As a matter of fact, the colonists had much more to fear from the
wild animals which roamed the countryside. Wolves, bears, panthers,
elk, deer, raccoons, beavers, and otters were plentiful, and some were
so troublesome that bounties were paid for bears and wolves.
The first house of which there is a record, was built by Thomas
Parsil, at what is now No. 365 White Oak Ridge Road. The house
is still standing, and the date 1709 is carved in the chimney stone.
His brother, Nicholas Parsil, built a house nearby. Some of the other
early pioneers were named Ross, Parkhurst, Denman, Morehouse,
Dean, Meeker, Brant, Thomas, Nichols, and Drew.

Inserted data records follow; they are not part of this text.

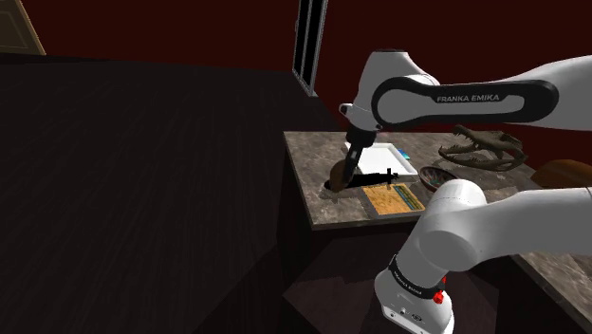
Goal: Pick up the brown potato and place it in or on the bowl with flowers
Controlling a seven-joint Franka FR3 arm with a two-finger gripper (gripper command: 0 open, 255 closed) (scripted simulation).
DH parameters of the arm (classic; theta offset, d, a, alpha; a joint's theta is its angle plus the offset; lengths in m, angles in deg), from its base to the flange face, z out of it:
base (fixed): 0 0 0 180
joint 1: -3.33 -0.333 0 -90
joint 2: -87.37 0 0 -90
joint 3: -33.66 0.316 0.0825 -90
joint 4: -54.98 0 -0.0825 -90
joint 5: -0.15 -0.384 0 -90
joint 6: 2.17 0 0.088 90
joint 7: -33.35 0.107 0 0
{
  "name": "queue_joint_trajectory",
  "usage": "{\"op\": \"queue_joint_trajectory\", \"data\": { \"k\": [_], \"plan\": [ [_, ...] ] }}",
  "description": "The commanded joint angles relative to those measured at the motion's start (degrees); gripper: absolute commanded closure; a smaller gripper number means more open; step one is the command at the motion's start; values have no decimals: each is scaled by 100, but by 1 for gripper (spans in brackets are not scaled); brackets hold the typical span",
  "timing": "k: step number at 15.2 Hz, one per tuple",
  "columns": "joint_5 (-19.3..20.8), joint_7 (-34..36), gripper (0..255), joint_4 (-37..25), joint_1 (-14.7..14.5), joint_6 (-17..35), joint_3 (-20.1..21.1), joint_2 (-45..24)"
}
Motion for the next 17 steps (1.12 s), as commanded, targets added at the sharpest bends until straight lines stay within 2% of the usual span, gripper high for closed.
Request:
{"op": "queue_joint_trajectory", "data": {
  "k": [1, 10, 17],
  "plan": [
    [173, -220, 255, 53, 178, -134, -184, 185],
    [1293, -1624, 255, 39, 1248, -685, -1390, 774],
    [2113, -2712, 255, -414, 1805, -810, -2410, 604]
  ]
}}
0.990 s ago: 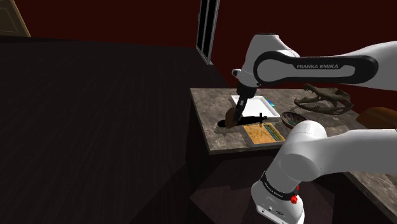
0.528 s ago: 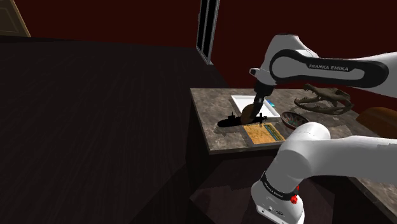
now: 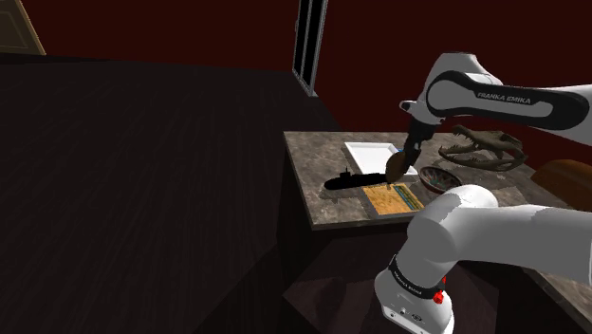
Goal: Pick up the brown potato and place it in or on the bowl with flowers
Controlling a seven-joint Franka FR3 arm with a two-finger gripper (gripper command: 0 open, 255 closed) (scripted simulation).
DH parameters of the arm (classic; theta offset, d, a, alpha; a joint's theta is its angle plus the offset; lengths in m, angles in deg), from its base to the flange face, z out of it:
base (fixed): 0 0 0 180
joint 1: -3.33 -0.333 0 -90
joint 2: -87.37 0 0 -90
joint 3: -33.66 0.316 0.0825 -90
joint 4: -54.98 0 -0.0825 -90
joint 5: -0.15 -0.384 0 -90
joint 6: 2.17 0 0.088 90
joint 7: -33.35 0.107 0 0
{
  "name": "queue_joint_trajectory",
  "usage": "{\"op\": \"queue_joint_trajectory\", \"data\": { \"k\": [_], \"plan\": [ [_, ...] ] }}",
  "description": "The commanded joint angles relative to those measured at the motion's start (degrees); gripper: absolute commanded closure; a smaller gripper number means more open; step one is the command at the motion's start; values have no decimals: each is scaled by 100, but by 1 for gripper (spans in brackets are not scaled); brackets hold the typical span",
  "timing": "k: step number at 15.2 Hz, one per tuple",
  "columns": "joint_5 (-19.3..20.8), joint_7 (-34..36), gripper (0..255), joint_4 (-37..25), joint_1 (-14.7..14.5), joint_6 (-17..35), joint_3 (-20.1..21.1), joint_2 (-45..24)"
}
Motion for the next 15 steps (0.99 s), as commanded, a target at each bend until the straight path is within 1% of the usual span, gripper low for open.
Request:
{"op": "queue_joint_trajectory", "data": {
  "k": [1, 4, 8, 12, 15],
  "plan": [
    [263, -346, 255, -161, 134, 24, -351, -115],
    [538, -781, 255, -477, 220, 46, -794, -325],
    [831, -1336, 255, -980, 200, 103, -1399, -663],
    [1023, -1877, 255, -1566, 36, 180, -2030, -1044],
    [1105, -2278, 255, -2057, -192, 238, -2542, -1340]
  ]
}}
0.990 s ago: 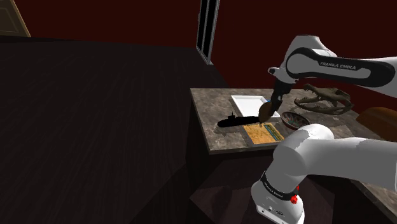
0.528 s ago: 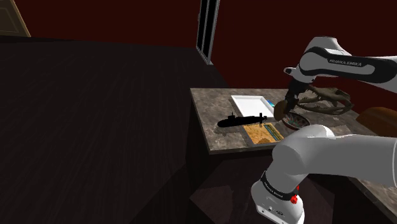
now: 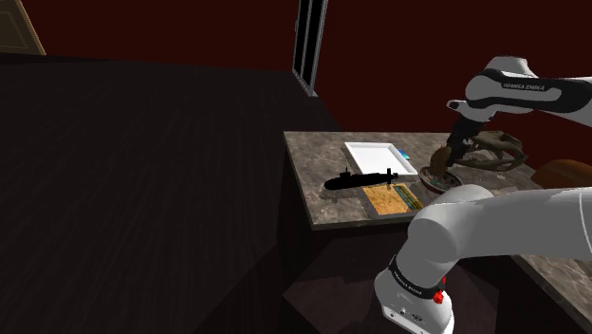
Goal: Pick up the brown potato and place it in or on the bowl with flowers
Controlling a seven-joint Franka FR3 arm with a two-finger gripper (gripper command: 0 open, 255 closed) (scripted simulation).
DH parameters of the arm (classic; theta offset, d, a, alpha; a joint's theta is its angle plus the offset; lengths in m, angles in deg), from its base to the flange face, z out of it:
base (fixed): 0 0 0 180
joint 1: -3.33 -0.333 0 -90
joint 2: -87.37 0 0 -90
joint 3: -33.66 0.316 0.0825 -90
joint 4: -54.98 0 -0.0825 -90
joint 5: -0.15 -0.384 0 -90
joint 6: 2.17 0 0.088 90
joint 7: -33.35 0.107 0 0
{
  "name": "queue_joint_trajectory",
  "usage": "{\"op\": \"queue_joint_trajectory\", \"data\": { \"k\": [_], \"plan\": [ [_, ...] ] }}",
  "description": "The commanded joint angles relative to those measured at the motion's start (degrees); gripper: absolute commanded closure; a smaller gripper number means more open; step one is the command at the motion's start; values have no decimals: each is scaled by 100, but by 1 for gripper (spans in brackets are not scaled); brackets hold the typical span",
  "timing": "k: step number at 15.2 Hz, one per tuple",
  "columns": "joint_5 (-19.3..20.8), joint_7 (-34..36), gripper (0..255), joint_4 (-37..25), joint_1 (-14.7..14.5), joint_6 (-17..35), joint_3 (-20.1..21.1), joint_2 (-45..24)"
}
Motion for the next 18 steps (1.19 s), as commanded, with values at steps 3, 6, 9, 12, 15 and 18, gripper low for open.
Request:
{"op": "queue_joint_trajectory", "data": {
  "k": [3, 6, 9, 12, 15, 18],
  "plan": [
    [50, -518, 255, -696, -428, 94, -740, -412],
    [111, -699, 255, -889, -673, 252, -1171, -564],
    [200, -671, 255, -752, -733, 467, -1355, -592],
    [291, -642, 255, -626, -809, 685, -1556, -629],
    [385, -613, 255, -511, -903, 905, -1773, -672],
    [475, -583, 255, -415, -1009, 1111, -1992, -715]
  ]
}}
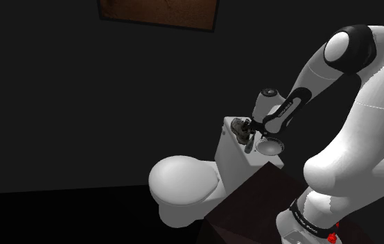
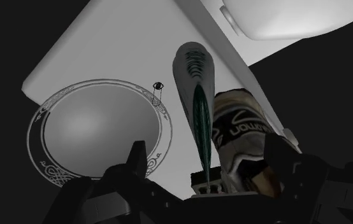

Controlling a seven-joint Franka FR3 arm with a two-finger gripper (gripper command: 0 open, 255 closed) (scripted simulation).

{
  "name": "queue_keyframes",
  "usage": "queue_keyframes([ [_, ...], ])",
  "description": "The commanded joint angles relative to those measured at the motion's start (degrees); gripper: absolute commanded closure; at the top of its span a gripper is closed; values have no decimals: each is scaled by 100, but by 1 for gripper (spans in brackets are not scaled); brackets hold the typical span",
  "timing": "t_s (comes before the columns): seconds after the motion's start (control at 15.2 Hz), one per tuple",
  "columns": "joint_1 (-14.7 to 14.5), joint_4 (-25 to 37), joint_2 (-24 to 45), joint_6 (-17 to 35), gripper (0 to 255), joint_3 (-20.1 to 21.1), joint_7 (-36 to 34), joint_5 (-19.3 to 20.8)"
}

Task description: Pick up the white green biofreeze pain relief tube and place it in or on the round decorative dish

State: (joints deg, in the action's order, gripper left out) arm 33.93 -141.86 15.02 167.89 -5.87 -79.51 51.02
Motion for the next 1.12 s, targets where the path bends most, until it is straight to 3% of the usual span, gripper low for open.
queue_keyframes([
  [0.0, -36, 76, 145, 79, 0, -77, -122, 138],
  [0.46, -37, 75, 144, 78, 0, -78, -121, 136],
  [0.53, -37, 75, 144, 78, 255, -78, -121, 136],
  [1.06, -38, 76, 142, 75, 255, -74, -120, 132],
])
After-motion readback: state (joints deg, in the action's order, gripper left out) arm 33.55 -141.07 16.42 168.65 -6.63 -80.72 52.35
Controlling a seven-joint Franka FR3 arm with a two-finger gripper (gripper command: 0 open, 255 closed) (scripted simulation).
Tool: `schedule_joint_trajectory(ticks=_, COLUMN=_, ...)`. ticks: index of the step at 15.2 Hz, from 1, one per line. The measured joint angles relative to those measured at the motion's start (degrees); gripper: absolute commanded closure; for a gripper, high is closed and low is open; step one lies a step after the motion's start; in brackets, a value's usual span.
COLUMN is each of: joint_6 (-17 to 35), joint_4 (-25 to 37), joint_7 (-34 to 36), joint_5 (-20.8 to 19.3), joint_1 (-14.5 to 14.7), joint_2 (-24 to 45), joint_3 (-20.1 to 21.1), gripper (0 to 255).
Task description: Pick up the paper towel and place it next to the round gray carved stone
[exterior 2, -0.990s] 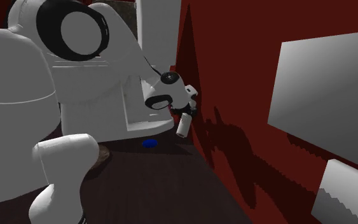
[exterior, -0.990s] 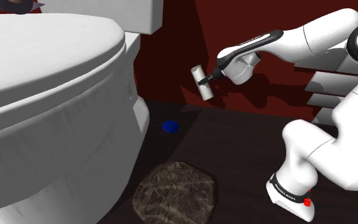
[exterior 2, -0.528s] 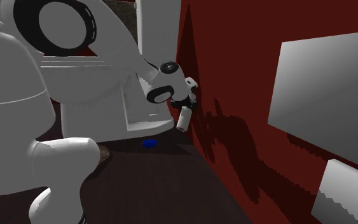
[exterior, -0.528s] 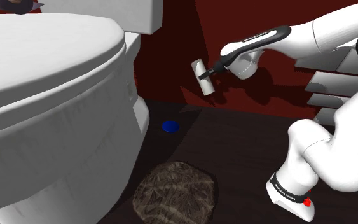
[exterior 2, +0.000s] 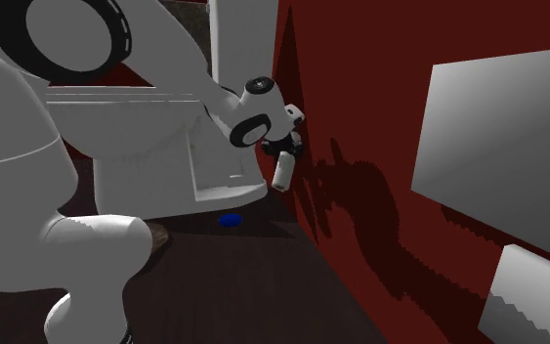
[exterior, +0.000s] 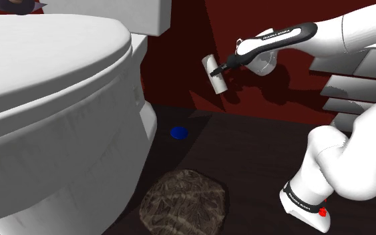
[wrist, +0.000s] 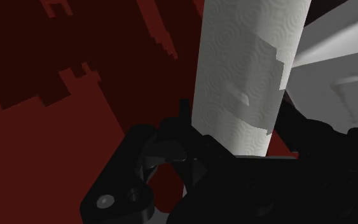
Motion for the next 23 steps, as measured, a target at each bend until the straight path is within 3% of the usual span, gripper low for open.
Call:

Unfortunately, these early settlers left few written records, and we
must glean our knowledge of their names and lives from old maps,
gravestones, and a few tales, gathered mostly from hearsay. They
were simple people, farmers, artisans, and craftsmen, for the most
part homogeneous in race, religion, and economic status. Sheltered
behind their mountain, in a land flowing with many brooks, plentiful
game, and gentle slopes covered with fine stands of oak, chestnut,
ash, hickory, walnut, elm, birch, beech, flowering dogwood, tulip,
and many others, the busy world outside must have seemed far away.